TASK TO CARRY OUT -
Every line of the data below is to be retyped exactly.

RECORDS -

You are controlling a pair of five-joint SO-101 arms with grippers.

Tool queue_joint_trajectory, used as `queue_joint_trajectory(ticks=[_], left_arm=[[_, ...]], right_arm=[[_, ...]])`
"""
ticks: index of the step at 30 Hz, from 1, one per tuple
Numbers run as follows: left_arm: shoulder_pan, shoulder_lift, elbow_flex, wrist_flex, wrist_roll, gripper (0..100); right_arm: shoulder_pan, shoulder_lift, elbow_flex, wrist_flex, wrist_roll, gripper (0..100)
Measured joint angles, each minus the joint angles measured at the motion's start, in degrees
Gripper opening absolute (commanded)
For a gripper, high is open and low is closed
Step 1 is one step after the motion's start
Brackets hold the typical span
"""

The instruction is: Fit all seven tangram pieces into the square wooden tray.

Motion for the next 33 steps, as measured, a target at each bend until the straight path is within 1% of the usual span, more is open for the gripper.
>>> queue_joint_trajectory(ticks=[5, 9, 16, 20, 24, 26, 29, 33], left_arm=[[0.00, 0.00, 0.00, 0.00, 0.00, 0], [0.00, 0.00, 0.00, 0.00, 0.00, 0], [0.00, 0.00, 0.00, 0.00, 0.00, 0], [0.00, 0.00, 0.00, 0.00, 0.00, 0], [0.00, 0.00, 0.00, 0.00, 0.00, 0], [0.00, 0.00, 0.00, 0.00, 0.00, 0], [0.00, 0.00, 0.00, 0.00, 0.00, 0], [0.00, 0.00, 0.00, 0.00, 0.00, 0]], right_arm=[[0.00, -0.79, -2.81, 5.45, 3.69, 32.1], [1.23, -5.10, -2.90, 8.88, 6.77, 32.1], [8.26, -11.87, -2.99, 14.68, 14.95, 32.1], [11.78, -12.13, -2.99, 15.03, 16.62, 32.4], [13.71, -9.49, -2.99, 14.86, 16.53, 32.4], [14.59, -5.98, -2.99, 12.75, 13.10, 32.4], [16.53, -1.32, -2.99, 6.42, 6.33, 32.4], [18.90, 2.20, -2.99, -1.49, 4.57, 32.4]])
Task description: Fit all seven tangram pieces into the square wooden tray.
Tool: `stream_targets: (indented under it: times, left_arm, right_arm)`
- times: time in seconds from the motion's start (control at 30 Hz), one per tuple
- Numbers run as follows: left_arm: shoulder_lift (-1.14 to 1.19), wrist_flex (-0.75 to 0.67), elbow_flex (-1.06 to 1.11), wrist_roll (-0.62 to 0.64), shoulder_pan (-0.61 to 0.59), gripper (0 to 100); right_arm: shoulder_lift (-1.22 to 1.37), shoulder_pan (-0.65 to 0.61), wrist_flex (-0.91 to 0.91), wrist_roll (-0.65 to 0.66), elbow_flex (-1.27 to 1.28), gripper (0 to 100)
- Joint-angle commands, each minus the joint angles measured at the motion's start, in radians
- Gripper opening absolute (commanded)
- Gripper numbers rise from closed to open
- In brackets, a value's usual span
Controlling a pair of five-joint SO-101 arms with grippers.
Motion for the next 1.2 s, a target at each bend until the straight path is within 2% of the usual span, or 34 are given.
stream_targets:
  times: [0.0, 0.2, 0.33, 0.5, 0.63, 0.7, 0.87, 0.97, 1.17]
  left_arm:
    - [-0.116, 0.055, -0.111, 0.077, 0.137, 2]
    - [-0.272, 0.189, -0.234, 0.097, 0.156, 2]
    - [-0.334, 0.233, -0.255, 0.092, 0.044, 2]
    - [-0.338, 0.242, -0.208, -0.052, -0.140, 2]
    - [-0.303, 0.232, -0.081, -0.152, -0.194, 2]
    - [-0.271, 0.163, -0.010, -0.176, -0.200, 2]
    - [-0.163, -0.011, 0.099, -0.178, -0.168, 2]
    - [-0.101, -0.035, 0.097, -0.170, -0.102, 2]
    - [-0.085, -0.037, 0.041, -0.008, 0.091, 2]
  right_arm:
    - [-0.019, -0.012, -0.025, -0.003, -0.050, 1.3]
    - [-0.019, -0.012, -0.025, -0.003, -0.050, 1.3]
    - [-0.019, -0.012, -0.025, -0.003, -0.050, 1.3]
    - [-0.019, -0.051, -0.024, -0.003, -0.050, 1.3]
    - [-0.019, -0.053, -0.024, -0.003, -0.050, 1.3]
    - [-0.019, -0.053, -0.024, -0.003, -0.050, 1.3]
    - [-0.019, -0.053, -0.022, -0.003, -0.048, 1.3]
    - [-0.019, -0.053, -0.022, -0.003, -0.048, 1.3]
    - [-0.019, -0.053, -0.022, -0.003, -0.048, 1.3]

RESULT FOR THIS EXERCISE -
You are controlling a pair of five-joint SO-101 arms with grippers.

Tool queue_joint_trajectory, used as `queue_joint_trajectory(ticks=[_], left_arm=[[_, ...]], right_arm=[[_, ...]])`
"""
ticks: index of the step at 30 Hz, from 1, one per tuple
Numbers run as follows: left_arm: shoulder_pan, shoulder_lift, elbow_flex, wrist_flex, wrist_roll, gripper (0..100); right_arm: shoulder_pan, shoulder_lift, elbow_flex, wrist_flex, wrist_roll, gripper (0..100)
Measured joint angles, each minus the joint angles measured at the motion's start, in degrees
Gripper opening absolute (commanded)
For a gripper, high is open and low is closed
Step 1 is one step after the motion's start
Brackets hold the typical span
"""

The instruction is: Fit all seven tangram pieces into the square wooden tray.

Motion for the next 33 steps, as measured, a target at each bend until the straight path is within 1% of the usual span, more is open for the gripper.
>>> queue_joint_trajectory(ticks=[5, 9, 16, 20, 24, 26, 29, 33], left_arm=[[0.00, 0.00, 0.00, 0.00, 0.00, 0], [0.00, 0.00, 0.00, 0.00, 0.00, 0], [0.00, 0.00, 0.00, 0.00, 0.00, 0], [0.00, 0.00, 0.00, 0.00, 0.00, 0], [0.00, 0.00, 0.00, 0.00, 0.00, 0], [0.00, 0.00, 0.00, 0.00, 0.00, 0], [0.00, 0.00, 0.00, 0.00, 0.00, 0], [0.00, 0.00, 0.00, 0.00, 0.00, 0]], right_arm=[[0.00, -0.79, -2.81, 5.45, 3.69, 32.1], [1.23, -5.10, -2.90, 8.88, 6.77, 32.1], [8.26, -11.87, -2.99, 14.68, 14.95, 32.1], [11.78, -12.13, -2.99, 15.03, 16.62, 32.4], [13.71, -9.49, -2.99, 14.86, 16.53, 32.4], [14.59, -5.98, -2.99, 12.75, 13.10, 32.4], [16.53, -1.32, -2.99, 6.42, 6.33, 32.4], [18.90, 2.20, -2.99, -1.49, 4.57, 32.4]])
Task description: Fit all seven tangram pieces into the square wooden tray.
Tool: `stream_targets: (indented under it: times, left_arm, right_arm)`
- times: time in seconds from the motion's start (control at 30 Hz), one per tuple
- Numbers run as follows: left_arm: shoulder_lift (-1.14 to 1.19), wrist_flex (-0.75 to 0.67), elbow_flex (-1.06 to 1.11), wrist_roll (-0.62 to 0.64), shoulder_pan (-0.61 to 0.59), gripper (0 to 100); right_arm: shoulder_lift (-1.22 to 1.37), shoulder_pan (-0.65 to 0.61), wrist_flex (-0.91 to 0.91), wrist_roll (-0.65 to 0.66), elbow_flex (-1.27 to 1.28), gripper (0 to 100)
- Joint-angle commands, each minus the joint angles measured at the motion's start, in radians
- Gripper opening absolute (commanded)
- Gripper numbers rise from closed to open
- In brackets, a value's usual span
Controlling a pair of five-joint SO-101 arms with grippers.
Motion for the next 1.2 s, a target at each bend until the straight path is within 2% of the usual span, or 34 are given.
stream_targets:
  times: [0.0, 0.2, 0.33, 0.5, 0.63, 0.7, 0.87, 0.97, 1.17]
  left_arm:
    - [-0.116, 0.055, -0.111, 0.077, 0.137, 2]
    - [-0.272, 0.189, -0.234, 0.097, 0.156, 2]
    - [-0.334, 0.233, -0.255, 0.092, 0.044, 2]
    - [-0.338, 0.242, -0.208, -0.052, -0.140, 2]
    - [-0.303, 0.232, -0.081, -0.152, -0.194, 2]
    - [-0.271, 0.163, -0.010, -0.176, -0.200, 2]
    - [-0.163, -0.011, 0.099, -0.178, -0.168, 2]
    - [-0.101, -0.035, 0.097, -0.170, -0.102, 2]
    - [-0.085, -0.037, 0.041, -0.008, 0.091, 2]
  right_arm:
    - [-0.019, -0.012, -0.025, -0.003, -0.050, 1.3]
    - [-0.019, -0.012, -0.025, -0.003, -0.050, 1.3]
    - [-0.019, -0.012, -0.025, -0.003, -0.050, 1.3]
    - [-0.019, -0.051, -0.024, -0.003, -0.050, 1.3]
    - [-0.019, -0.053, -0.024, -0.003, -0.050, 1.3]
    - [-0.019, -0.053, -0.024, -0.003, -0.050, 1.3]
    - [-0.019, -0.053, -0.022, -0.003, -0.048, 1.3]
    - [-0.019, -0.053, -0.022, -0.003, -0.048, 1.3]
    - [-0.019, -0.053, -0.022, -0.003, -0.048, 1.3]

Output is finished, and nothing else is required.